Cömertliğin böylesi!..

Hazret-i Hasan, hazret-i Hüseyin ve Abdullah bin Ca’fer, “radıyallahü anhüm” uzun bir sefere çıkmışlardı. Az sonra acıktılar. O yerde bir kadın görüp; “Hiç yiyecek bir şeyin var mıdır?” diye sordular.
Kadın cevâben;
“Evet var” dedi.
Tek koyunu vardı, kesip doyurdu onları…
Aradan yıllar geçti, bu kadıncağız fakîrleşip, maîşet için Medîne’ye geldi. Hazret-i Hasan bir görüşte tanıdı kadını.
Bin koyun verdi.
Bin adet de altın.
Sonra kardeşi Hüseyin’e gönderdi. Hazret-i Hüseyin sordu: “Hasan ne verdi sana?” “Bin koyunla, bin altın” deyince, hizmetçisine; “Bana bin altın getir!” dedi.
O da peki dedi.
Ve getirip verdi.
O bin altını kadına verdi. Bin adet de koyun vereceğini vâdedip Abdullah bin Ca’fer’e gönderdi. O da sordu kadına: “Hüseyin ne verdi sana?”
“Bin altın, bin koyun.”
“Pekâlâ” dedi.
O da bin altınla bin koyun verip, gönderdi kadıncağızı…

NİÇİN AĞLARSINIZ?
Bir gün hazret-i Hasan “radıyallahü anh” ağlıyordu. “Niçin ağlarsınız?” dediler.
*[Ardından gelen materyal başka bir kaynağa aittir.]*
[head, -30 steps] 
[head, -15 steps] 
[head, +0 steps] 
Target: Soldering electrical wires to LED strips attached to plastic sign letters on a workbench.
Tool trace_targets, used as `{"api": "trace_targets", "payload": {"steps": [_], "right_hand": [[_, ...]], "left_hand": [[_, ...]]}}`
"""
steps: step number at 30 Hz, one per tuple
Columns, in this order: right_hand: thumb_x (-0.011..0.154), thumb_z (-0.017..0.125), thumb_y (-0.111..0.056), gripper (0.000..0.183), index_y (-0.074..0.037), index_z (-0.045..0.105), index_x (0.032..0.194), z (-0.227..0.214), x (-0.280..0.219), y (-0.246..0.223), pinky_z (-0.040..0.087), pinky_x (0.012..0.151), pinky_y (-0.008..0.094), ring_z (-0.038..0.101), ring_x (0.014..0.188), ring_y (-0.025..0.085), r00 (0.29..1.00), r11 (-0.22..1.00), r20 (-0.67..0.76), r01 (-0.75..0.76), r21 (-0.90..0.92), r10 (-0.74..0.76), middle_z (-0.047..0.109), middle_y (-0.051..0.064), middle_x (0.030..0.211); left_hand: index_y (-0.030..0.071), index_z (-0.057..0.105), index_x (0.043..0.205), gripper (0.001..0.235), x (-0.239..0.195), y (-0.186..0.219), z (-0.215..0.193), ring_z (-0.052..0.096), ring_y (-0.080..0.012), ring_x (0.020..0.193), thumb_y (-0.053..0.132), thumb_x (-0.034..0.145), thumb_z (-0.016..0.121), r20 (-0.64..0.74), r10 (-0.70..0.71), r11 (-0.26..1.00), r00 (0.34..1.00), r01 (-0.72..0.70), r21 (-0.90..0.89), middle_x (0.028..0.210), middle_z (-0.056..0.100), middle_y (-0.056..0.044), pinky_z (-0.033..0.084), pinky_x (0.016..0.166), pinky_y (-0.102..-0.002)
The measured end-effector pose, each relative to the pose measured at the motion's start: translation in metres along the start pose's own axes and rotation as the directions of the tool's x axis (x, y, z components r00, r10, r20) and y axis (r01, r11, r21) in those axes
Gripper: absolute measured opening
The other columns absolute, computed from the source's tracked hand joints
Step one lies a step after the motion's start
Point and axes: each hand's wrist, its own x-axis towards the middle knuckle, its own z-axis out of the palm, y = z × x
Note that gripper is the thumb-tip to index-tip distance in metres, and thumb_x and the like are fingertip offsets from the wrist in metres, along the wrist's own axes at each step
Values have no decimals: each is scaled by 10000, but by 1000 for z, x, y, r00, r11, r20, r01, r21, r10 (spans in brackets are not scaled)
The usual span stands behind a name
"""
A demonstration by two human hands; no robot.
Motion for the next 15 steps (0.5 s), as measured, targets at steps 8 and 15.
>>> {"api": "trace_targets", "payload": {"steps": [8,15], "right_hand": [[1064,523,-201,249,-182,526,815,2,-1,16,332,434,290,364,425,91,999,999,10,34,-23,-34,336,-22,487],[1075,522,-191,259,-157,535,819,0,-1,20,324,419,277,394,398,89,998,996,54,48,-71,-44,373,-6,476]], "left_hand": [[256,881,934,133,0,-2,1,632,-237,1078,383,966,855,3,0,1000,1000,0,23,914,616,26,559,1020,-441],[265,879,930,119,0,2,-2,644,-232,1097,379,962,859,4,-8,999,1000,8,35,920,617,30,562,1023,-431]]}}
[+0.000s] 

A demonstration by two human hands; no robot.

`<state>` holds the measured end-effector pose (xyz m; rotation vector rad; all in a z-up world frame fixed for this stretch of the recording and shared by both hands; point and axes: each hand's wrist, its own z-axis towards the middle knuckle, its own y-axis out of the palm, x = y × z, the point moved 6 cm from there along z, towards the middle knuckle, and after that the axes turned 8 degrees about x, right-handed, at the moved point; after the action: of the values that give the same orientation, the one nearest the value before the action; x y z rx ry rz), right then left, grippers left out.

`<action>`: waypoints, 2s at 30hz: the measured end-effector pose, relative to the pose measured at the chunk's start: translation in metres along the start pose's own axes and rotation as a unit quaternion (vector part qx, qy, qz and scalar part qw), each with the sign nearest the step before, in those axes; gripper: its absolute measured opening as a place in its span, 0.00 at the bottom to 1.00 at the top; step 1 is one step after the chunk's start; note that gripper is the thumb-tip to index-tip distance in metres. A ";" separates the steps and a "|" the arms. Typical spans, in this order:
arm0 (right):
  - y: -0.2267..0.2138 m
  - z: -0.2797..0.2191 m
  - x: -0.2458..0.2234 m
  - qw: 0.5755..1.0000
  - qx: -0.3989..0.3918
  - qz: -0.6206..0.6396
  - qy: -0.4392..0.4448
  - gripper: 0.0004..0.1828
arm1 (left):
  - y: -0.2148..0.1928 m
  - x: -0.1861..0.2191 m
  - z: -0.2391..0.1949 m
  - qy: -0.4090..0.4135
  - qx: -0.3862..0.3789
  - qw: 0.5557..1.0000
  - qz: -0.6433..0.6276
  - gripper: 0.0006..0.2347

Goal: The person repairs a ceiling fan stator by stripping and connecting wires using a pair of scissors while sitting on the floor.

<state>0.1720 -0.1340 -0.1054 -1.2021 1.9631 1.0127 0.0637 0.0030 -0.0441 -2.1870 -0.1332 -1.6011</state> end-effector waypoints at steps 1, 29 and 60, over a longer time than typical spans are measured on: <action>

Derinden bir “Âh!” çekip, “Bize yazıklar olsun” dedi.
Ona suâl ettiler:
“Niye âh edersin?”
“Daha ne olsun, yedi gündür hânemize misâfir gelmedi” dedi.

TİTRİYORDU
Hazret-i Hüseyin de bir gün namâza duracaktı. Seccâdenin üzerinde titremeye başladı. “Neden titrersiniz?” dediler. Bir âh çekti ve; “Az sonra Rabbimin huzûruna çıkacağım, nasıl titremeyeyim” buyurdu.

Comments are closed.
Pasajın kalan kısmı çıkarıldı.